§ **What this task involves**: Set down, please, exactly the lines below that run from the line with "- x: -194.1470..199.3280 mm" to the line with "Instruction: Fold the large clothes", both lines included.

***

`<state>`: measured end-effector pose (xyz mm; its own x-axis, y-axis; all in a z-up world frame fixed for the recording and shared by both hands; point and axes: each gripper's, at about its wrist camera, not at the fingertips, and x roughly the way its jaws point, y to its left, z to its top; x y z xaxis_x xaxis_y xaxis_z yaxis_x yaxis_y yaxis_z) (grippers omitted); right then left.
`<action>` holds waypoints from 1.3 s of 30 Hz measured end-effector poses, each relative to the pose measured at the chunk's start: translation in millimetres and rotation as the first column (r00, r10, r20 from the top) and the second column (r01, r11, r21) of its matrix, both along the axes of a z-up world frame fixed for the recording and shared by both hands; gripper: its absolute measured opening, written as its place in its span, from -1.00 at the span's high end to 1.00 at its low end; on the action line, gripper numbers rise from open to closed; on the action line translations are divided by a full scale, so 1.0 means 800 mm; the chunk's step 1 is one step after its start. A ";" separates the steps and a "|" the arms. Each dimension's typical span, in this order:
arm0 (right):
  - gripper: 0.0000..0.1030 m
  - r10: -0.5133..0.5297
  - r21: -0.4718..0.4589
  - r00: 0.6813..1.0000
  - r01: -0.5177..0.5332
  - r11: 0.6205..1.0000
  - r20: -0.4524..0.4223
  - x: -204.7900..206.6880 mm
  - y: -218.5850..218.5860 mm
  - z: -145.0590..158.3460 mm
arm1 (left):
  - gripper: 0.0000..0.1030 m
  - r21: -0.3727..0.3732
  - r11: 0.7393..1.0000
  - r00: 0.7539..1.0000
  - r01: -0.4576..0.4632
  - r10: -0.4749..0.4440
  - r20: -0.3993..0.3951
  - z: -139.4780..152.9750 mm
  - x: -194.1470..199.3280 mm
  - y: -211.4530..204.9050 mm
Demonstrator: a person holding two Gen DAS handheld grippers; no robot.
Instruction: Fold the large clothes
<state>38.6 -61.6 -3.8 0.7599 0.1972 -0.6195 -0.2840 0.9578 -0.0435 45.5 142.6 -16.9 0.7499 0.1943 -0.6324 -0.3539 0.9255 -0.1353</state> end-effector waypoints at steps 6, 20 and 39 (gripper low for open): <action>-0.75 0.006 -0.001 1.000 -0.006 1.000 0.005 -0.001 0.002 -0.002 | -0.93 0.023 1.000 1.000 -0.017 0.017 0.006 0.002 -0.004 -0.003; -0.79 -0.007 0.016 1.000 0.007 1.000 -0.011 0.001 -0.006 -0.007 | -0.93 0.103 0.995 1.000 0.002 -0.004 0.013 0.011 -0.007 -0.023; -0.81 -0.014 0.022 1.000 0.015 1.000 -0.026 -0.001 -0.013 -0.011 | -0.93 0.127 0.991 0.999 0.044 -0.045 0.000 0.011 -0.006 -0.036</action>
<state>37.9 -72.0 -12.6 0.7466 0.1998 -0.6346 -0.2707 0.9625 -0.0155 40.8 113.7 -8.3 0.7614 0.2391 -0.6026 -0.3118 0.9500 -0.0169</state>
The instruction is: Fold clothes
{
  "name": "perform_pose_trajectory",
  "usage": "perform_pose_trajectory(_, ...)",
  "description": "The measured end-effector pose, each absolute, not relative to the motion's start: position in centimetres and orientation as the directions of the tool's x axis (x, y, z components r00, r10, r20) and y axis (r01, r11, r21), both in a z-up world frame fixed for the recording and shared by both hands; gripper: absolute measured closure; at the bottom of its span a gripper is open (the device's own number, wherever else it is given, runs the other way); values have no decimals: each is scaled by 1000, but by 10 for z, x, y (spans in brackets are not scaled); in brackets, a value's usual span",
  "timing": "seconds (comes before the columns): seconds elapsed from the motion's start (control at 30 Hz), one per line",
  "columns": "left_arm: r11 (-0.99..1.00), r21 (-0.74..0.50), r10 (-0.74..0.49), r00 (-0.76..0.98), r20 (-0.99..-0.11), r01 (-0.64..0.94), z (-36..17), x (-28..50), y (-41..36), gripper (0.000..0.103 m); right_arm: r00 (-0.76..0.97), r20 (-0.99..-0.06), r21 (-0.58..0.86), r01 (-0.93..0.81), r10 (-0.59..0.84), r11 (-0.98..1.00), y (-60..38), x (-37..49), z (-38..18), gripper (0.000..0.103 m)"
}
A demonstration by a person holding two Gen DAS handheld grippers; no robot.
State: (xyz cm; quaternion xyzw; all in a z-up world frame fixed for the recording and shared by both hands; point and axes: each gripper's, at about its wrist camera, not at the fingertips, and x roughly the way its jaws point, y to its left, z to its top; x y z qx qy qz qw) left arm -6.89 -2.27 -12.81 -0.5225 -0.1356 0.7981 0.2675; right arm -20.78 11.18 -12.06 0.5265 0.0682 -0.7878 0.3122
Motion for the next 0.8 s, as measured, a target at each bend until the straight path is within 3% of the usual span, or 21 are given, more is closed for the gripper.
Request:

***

§ **Exercise result**:
  - x: -194.1470..199.3280 mm
  - y: -211.4530..204.9050 mm
Demonstrator: a person holding two Gen DAS handheld grippers; no robot.
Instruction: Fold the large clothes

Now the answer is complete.